Four Embarq employees with a combined total of more than 150 years working for the communications company say they will miss the people they work with.
According to Loren Belton, the company has had five name changes since he began working from the Sunnyside hub, which serves Yakima Valley from Prosser to Wapato and Mattawa to Bickleton.
Belton retired in December and said he already misses seeing his fellow employees.
"I miss the interaction with the employees because it's a small, tight-knit group," he said.
Dean Clark, Butch Mallady and John Kaiser all agreed that they feel the group at Sunnyside's Embarq central office is much like an extended family.
Clark began his career more than 41 years ago as a lineman. Mallady was a contractor in the early 70's and began his career when the company was known as United Telecommunications and Kaiser was first employed in the company's warehouse 41 years ago. Belton worked for the company for 42 years, beginning his career under the Oregon-Washington Telephone Company umbrella.
He said the company changed from being a family-owned operation to a corporate company in 1967.
The men all said they have enjoyed working with one another and feel the company treated them well.
"That is why I remained with the company for so long," said Clark.
Each of the men have plans for their retirement. Belton is already serving the community of Toppenish as its mayor.

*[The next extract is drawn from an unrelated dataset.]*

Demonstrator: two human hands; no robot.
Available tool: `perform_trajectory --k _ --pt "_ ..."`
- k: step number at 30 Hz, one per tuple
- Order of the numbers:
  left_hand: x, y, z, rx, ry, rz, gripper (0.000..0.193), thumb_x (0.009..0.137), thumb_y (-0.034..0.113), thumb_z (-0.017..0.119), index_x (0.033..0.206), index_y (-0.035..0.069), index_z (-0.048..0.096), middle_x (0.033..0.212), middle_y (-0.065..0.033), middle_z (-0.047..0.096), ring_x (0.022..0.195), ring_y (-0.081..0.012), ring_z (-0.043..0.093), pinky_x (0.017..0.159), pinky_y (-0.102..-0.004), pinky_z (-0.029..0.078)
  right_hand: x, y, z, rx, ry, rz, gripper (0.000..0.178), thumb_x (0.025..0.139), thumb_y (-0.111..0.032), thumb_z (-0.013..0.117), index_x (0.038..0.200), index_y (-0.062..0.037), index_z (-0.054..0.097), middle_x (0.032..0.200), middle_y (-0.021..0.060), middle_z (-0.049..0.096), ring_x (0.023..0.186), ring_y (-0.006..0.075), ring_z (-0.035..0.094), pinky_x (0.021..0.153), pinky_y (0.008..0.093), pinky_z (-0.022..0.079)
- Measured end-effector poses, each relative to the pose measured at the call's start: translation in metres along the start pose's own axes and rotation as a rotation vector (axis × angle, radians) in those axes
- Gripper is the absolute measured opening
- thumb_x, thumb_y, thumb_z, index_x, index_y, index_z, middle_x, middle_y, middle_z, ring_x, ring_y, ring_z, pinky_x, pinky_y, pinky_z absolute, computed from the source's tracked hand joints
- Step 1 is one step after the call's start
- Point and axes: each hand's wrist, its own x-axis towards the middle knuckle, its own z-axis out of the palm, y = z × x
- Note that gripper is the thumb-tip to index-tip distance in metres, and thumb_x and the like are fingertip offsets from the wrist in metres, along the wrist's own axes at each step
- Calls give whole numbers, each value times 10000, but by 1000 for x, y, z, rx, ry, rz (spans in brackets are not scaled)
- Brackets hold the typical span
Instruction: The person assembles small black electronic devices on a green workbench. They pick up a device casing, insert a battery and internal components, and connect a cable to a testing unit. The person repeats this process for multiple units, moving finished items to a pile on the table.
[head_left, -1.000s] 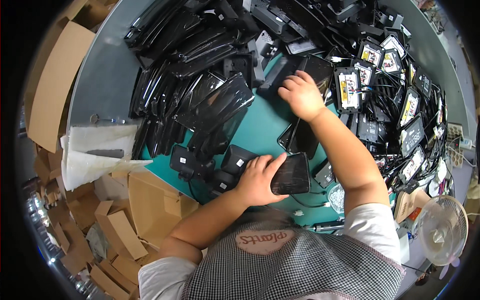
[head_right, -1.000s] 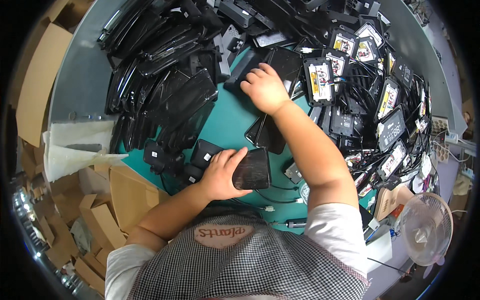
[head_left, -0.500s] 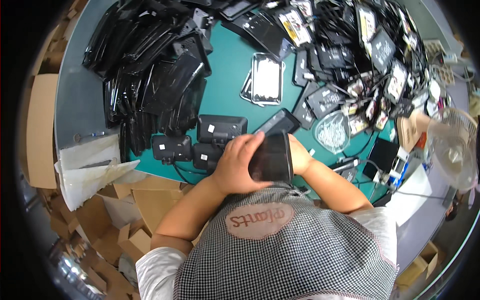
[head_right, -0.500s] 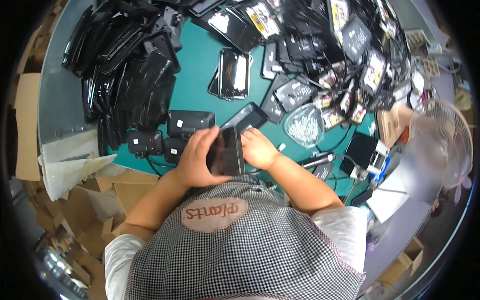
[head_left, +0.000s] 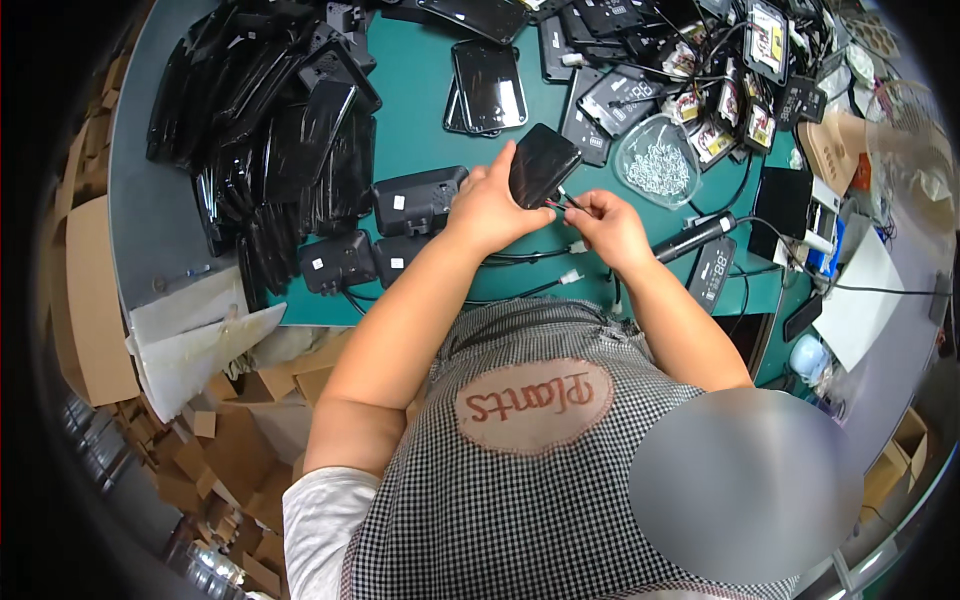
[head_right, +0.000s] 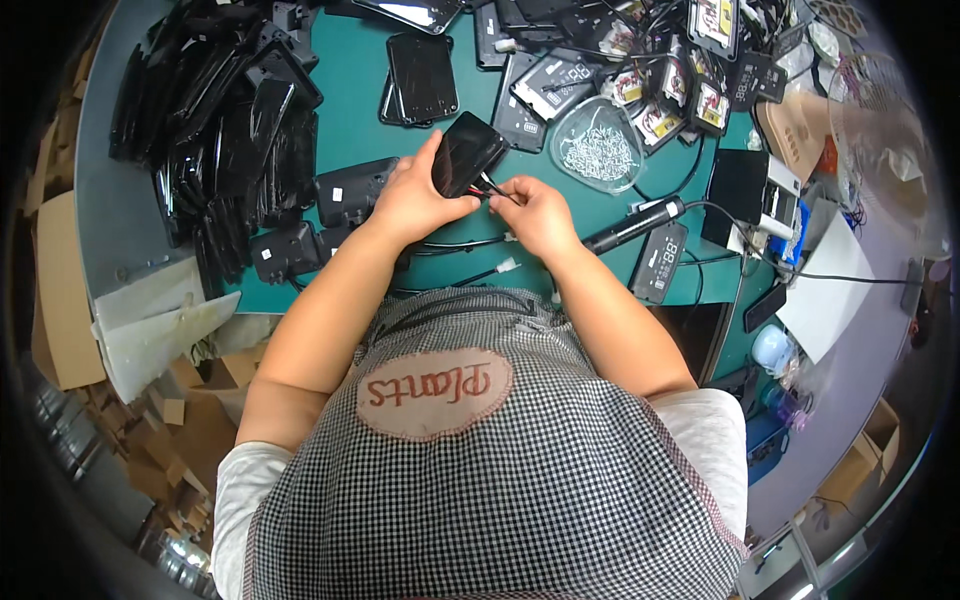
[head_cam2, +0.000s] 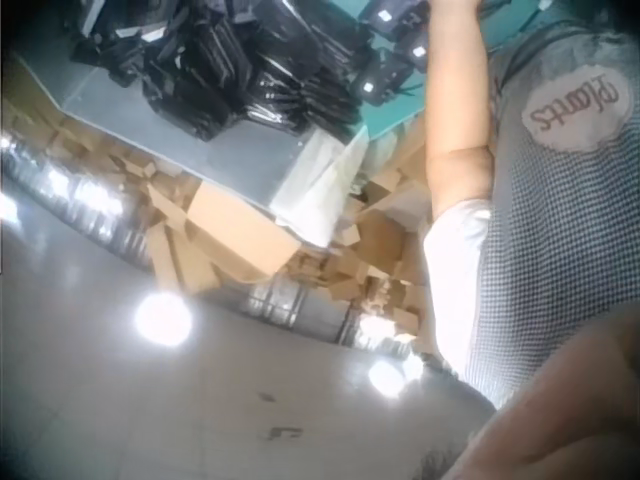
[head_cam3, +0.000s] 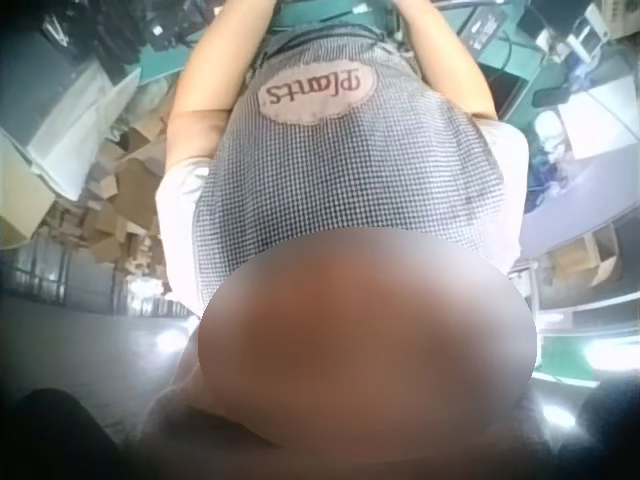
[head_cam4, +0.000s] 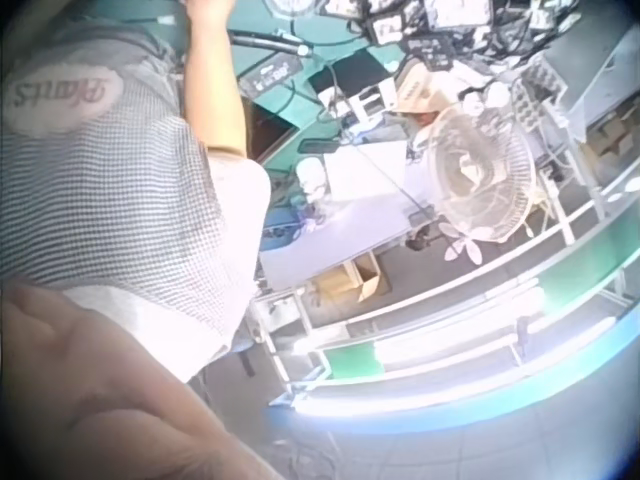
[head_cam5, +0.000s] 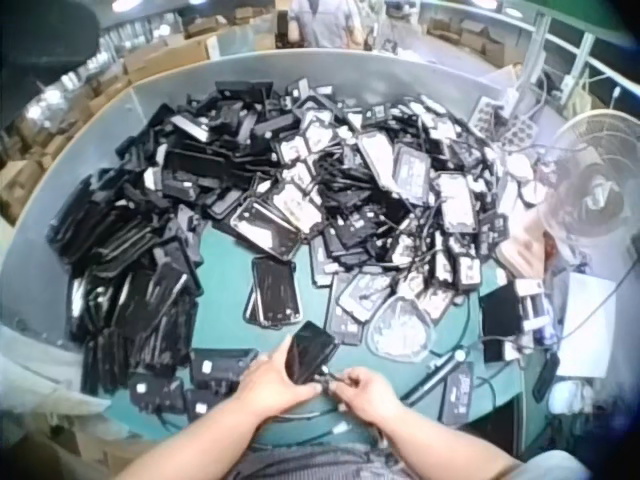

He said he didn't want to be idle. "I have always felt a person should not commit to retirement until they can say, 'I'm going to retire and then...'"
Mallady says he plans to improve his golf game, attend car shows and ride his Harley Davidson motorcycle.
Kaiser seconded the motorcycle rides, stating that he will travel with his wife once she retires at the end of the school year.
Traveling and spending time with his grandchildren are the top priorities of Clark.
Each of the men said they have seen a great number of technological advances in the communications industry and are proud to have been part of it.
But, most of all they feel they will miss their "second home."
"You can't be with a group of people as long as I have without developing a close bond," said Clark.